• Work order: The entries are to be repeated exactly, with all pictures omitted.

• Information given:
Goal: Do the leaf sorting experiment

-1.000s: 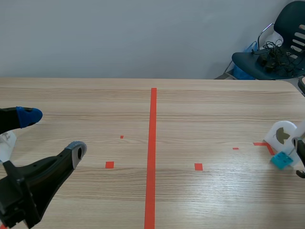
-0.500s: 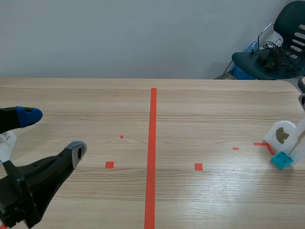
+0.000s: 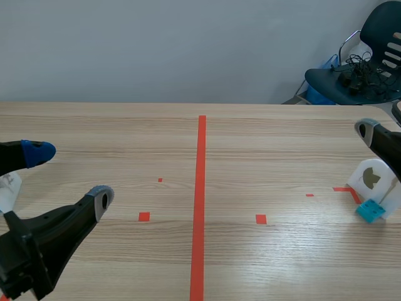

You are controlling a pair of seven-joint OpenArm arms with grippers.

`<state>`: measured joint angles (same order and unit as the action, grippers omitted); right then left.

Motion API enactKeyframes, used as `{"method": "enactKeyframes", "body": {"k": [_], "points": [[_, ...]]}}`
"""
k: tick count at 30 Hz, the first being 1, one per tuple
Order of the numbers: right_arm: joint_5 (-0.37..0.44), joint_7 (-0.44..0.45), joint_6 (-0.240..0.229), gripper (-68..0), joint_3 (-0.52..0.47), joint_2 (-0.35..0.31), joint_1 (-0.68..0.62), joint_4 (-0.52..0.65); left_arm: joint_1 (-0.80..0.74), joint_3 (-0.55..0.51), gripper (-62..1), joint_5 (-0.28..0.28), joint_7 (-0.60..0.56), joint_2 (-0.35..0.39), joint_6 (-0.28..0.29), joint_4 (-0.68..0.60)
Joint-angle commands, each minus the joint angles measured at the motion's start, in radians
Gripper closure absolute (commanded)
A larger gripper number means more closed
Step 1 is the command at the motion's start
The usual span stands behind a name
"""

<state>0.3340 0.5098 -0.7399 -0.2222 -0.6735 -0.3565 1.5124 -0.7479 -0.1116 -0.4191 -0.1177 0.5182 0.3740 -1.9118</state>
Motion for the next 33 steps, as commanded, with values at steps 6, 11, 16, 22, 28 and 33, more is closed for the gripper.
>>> {"method": "enactKeyframes", "body": {"k": [6,11,16,22,28,33], "points": [[0.057,0.008,-0.006,-67.9,-0.01,-0.016,-0.089,0.09,0.003,-0.008,-62.3,-0.006,-0.018,-0.005,0.002,-0.013],[0.079,0.007,-0.006,-67.9,-0.01,-0.016,-0.143,0.098,0.003,-0.008,-62.3,-0.006,-0.017,-0.005,0.002,-0.013],[0.095,0.007,-0.006,-67.9,-0.01,-0.013,-0.172,0.098,0.003,-0.008,-62.3,-0.006,-0.017,-0.005,0.002,-0.013],[0.105,0.0,-0.006,-67.9,-0.01,0.003,-0.175,0.098,0.003,-0.008,-62.3,-0.006,-0.017,-0.005,0.002,-0.013],[0.104,-0.024,-0.006,-67.9,-0.01,0.014,-0.175,0.098,0.003,-0.008,-62.3,-0.006,-0.013,-0.005,0.002,-0.013],[0.105,-0.026,-0.006,-67.9,-0.01,0.014,-0.175,0.098,0.003,-0.008,-62.3,-0.006,-0.013,-0.005,0.003,-0.013]]}}
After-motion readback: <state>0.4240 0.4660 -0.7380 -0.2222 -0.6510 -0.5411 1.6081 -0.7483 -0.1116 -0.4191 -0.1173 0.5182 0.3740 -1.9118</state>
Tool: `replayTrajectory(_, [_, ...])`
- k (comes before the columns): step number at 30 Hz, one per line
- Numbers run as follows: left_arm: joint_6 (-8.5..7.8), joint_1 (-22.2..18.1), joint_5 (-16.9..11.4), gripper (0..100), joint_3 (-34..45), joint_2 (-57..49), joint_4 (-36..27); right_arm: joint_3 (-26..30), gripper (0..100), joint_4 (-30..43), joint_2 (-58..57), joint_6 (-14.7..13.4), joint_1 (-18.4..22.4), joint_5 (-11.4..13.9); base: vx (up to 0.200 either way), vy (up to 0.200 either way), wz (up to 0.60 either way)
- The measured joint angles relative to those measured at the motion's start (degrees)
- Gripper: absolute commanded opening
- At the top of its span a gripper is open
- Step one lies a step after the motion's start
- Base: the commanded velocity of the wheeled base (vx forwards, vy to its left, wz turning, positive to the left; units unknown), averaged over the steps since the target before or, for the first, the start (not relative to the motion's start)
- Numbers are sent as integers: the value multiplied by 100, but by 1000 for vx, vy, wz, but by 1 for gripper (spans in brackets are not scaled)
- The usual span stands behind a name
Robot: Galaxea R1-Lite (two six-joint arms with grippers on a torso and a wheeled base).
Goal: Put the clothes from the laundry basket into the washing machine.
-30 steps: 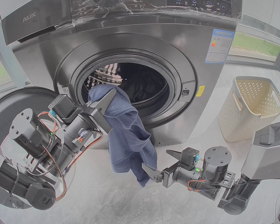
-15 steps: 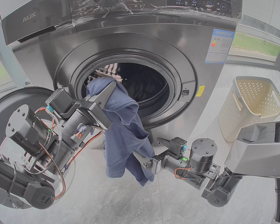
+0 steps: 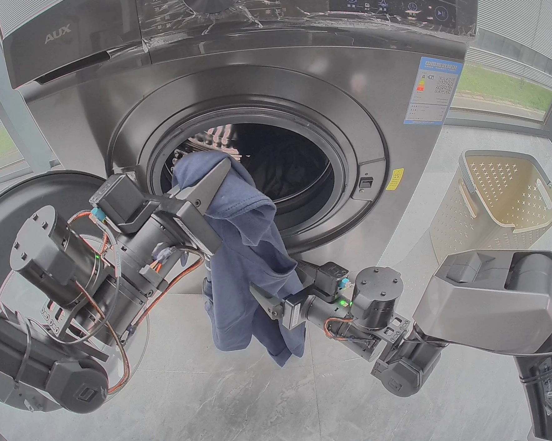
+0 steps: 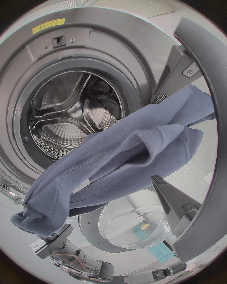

• Answer to this task:
Goal: Do the leaf sorting experiment

-1.000s: 
-0.500s: 
+0.000s: 

You are controlling a pair of seven-joint OpenArm arms with grippers.

`<state>`: measured joint angles (same order and unit as the action, grippers omitted); right then left.

Motion API enactKeyframes, used as `{"method": "enactKeyframes", "body": {"k": [_], "points": [[_, ...]]}}`
"""
k: tick count at 30 Hz, the first being 1, one per tuple
Order of the numbers: right_arm: joint_5 (-0.37..0.44), joint_7 (-0.44..0.45), joint_6 (-0.240..0.229), gripper (-68..0), joint_3 (-0.52..0.47), joint_2 (-0.35..0.31), joint_1 (-0.68..0.62), joint_4 (-0.52..0.65); left_arm: joint_1 (-0.80..0.74), joint_3 (-0.55..0.51), gripper (-62..1), joint_5 (-0.28..0.28), joint_7 (-0.60..0.56), joint_2 (-0.35..0.39), joint_6 (-0.28..0.29), joint_4 (-0.68..0.60)
Joint-angle commands, each minus the joint angles measured at the motion's start, in radians
Gripper closure absolute (commanded)
A larger gripper number means more closed
Step 1 is the command at the motion's start
The usual span stands behind a name
"""

<state>0.3340 0.5098 -0.7399 -0.2222 -0.6735 -0.3565 1.5124 -0.7479 -0.1116 -0.4191 -0.1177 0.5182 0.3740 -1.9118</state>
Motion for the next 33 steps, as commanded, with values at steps 6, 11, 16, 22, 28 and 33, more is closed for the gripper.
>>> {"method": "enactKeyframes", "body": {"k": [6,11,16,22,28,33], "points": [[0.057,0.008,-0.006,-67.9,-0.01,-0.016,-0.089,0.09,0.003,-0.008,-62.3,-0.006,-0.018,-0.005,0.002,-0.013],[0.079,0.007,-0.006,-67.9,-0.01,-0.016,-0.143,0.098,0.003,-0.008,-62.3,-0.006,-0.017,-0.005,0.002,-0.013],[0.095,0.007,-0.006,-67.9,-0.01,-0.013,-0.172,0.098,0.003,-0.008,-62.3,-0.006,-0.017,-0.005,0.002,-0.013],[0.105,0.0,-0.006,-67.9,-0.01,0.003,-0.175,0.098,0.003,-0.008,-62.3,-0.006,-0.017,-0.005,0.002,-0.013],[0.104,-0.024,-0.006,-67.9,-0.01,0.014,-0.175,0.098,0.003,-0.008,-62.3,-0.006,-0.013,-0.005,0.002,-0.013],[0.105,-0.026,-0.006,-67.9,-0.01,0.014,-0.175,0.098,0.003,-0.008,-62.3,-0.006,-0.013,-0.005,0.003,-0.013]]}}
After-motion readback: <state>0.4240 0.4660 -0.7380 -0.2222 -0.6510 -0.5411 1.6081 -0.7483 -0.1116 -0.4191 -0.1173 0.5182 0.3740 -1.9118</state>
Tool: `replayTrajectory(_, [_, ...])`
- k (comes before the columns): step number at 30 Hz, one per line
- Numbers run as follows: left_arm: joint_6 (-8.5..7.8), joint_1 (-22.2..18.1), joint_5 (-16.9..11.4), gripper (0..100), joint_3 (-34..45), joint_2 (-57..49), joint_4 (-36..27); right_arm: joint_3 (-26..30), gripper (0..100), joint_4 (-30..43), joint_2 (-58..57), joint_6 (-14.7..13.4), joint_1 (-18.4..22.4), joint_5 (-11.4..13.9); base: vx (up to 0.200 either way), vy (up to 0.200 either way), wz (up to 0.60 either way)
- The measured joint angles relative to those measured at the motion's start (degrees)
- Gripper: absolute commanded opening
- At the top of its span a gripper is open
- Step one lies a step after the motion's start
- Base: the commanded velocity of the wheeled base (vx forwards, vy to its left, wz turning, positive to the left; units unknown), averaged over the steps since the target before or, for the first, the start (not relative to the motion's start)
- Numbers are sent as integers: the value multiplied by 100, but by 1000 for vx, vy, wz, but by 1 for gripper (spans in brackets are not scaled)
- The usual span stands behind a name
Robot: Galaxea R1-Lite (two six-joint arms with grippers on a torso and a wheeled base).
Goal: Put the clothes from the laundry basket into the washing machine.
-30 steps: 
-15 steps: 
+0 steps: 
+0 steps: 

The full output has already been given.